/spark-examples

Spark examples to go with me presentation on 10/25/2014

Primary LanguageJupyter NotebookApache License 2.0Apache-2.0

==============

Latest version of spark can be downloaded at http://spark.apache.org/downloads.html

to run the spark shell use:

./bin/spark-shell

The pyspark shell can be started using:

./bin/pyspark

To run spark with IPython notebook you need to have IPython notebook installed. It can be installed using :

pip install ipython
pip install 'ipython[notebook]'

to run pyspark with ipython notebook:

IPYTHON_OPTS="notebook --pylab inline --notebook-dir=<directory sto store notebooks>" MASTER=local[6] ./bin/pyspark --executor-memory=6G

Latest examples are in the ipython-notebook folder

Once you have ipython-notebook setup with this direcory as the home you can access ipython notebook at port 8888 (default)

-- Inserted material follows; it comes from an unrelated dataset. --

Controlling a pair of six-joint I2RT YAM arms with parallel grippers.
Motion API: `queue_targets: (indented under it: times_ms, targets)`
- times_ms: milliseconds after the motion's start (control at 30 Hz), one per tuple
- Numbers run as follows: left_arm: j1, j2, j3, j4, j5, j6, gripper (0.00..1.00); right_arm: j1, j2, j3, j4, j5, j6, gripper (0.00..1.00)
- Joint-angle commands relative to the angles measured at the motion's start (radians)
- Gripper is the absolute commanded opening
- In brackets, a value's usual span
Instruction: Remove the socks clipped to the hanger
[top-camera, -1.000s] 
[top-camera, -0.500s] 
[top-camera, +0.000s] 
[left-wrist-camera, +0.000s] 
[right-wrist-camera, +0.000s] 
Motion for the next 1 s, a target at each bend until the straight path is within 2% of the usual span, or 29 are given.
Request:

Running examples with provided docker container

#Pull image from docker hub
sudo docker pull anantasty/ubuntu_spark_ipython:latest

#or load from disk
sudo docker load < ubuntu_spark_ipython.tar

# Find image id using 

sudo docker images

# Run Image using
# -v arg takes local path and mounts it to path on container
# eg. -v ~/spark-examples:ipython will mount ~/spark-examples
# to /ipython on container

sudo docker run -i -t -h sandbox -v $(pwd):/ipython -d <IMAGE_ID> -d

# if you want to have ipython run on localhost use

sudo docker run -i -t -h sandbox -p 8888:8888 -v $(pwd):/ipython -d <IMAGE_ID> -d


# Upload files from repo to HDFS
# Step 1 get container id
sudo docker ps

#Step 2 log into container

sudo docker exec -it <container_id> /bin/bash

#Step 3 Run upload to HDFS

cd /ipython
hadoop fs -put data /user/